## Task description
Go to the line in the entries below that holds "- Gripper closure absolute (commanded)" and repeat exactly from there through the line that holds "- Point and", inclusive.

Data entries:
........
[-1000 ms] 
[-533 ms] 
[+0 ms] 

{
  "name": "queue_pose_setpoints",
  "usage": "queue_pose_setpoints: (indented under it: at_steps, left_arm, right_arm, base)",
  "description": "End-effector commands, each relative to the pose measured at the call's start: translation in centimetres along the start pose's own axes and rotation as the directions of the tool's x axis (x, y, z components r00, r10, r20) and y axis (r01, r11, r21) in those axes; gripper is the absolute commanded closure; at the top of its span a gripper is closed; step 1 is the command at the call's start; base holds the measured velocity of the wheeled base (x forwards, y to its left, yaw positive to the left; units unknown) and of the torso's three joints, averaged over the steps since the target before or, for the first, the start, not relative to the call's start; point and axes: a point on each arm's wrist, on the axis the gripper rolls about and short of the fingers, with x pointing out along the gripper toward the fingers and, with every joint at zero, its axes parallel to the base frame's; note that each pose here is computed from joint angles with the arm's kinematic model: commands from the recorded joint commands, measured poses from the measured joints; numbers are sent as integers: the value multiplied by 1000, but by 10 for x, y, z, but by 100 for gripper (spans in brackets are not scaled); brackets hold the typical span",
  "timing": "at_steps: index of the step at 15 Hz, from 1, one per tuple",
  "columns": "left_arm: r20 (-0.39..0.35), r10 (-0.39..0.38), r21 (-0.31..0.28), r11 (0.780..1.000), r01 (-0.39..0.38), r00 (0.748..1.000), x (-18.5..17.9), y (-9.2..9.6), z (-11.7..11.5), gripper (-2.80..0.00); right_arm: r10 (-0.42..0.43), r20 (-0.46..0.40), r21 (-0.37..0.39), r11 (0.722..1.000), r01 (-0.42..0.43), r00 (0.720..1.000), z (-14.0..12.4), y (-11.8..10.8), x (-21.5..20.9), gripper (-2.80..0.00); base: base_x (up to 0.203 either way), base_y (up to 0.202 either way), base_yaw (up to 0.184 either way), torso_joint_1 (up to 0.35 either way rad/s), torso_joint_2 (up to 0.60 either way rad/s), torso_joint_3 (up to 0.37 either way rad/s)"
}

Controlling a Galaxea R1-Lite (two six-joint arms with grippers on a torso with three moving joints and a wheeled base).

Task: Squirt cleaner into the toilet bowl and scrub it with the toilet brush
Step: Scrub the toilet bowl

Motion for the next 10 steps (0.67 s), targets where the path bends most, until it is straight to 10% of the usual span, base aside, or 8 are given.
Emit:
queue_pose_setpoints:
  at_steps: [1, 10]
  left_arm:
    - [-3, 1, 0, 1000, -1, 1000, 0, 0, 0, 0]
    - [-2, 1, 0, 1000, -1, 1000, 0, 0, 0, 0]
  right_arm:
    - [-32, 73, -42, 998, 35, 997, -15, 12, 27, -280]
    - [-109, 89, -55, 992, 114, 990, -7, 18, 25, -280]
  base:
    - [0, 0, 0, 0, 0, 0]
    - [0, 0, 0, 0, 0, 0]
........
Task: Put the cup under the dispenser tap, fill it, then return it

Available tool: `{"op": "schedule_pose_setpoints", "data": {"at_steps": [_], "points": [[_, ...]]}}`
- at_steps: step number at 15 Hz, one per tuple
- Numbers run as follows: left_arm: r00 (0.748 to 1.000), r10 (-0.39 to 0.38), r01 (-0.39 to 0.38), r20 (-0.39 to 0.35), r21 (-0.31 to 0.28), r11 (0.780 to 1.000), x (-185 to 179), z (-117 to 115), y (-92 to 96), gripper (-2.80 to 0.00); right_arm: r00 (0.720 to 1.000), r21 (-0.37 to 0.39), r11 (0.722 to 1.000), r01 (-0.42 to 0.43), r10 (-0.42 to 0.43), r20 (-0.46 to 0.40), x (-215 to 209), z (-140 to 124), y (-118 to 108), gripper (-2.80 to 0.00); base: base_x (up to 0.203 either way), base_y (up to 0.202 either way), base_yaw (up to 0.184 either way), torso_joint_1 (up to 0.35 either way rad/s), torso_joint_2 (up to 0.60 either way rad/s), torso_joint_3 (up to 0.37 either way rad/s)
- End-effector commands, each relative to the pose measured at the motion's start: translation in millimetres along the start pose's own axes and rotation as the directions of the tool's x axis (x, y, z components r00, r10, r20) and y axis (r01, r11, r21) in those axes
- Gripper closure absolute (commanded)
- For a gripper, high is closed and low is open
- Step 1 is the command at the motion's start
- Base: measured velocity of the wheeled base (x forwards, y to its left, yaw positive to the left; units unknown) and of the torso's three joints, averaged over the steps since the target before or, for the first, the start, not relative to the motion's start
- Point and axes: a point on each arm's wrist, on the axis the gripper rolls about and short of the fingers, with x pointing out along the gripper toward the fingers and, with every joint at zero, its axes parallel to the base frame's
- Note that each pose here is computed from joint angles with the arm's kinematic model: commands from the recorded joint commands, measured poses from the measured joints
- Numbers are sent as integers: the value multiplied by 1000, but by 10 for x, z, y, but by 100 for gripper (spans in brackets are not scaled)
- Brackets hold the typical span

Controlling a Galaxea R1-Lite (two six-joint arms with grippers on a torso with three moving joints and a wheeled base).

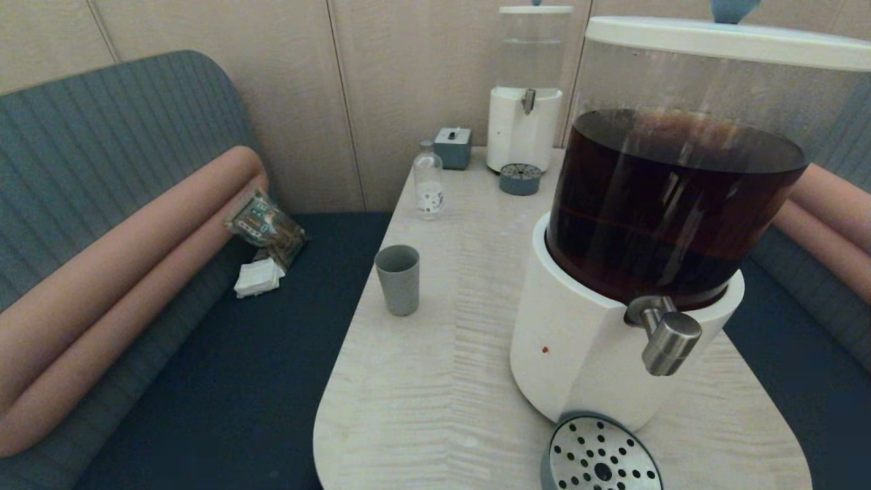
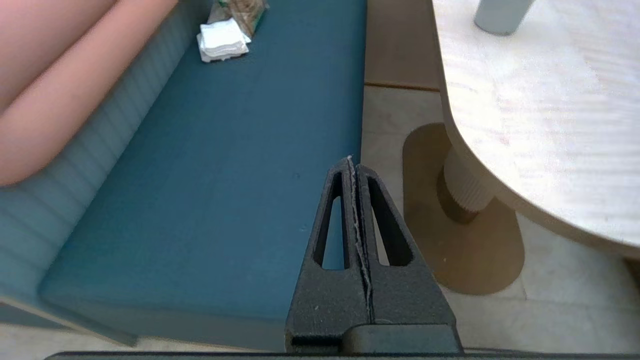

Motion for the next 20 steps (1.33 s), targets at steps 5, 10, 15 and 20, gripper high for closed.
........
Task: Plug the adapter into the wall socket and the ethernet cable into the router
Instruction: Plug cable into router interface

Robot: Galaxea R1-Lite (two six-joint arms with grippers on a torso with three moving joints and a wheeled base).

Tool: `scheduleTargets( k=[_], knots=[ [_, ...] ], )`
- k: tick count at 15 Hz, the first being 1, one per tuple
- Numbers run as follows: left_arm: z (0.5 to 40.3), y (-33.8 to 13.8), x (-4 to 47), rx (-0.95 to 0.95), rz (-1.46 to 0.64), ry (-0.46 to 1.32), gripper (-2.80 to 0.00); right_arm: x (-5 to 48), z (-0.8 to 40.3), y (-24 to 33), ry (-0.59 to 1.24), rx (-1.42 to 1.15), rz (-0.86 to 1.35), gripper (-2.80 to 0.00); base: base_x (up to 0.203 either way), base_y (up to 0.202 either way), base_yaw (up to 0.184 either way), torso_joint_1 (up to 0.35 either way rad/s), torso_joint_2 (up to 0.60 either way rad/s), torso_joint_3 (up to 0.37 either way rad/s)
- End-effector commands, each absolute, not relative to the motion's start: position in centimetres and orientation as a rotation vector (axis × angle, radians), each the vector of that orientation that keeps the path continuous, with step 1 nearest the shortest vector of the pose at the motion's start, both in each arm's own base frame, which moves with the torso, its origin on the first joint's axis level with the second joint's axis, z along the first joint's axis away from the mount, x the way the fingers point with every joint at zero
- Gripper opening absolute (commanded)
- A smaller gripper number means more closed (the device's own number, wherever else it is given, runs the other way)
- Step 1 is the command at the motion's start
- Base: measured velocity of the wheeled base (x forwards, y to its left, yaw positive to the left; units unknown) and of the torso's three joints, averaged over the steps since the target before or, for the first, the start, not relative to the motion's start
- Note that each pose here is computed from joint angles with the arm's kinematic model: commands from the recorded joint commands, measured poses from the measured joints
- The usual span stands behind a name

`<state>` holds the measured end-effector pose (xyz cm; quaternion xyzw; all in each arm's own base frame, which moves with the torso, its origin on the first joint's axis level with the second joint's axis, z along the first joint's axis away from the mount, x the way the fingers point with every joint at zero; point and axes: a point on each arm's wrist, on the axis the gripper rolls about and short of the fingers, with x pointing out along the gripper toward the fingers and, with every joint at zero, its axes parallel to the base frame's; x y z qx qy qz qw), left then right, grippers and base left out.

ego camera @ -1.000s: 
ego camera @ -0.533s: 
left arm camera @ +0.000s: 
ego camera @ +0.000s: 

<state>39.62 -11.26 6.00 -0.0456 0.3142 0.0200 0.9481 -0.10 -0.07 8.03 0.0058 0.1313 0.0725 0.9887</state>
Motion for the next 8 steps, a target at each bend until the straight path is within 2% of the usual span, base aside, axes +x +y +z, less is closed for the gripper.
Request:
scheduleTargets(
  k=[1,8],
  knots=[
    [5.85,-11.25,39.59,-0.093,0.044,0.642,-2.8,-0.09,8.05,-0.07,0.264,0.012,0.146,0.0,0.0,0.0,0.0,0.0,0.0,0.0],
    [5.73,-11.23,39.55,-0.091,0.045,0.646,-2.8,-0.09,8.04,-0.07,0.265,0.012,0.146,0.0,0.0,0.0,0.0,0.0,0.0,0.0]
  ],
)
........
## Written answer
- Gripper closure absolute (commanded)
- For a gripper, high is closed and low is open
- Step 1 is the command at the motion's start
- Base: measured velocity of the wheeled base (x forwards, y to its left, yaw positive to the left; units unknown) and of the torso's three joints, averaged over the steps since the target before or, for the first, the start, not relative to the motion's start
- Point and axes: a point on each arm's wrist, on the axis the gripper rolls about and short of the fingers, with x pointing out along the gripper toward the fingers and, with every joint at zero, its axes parallel to the base frame's

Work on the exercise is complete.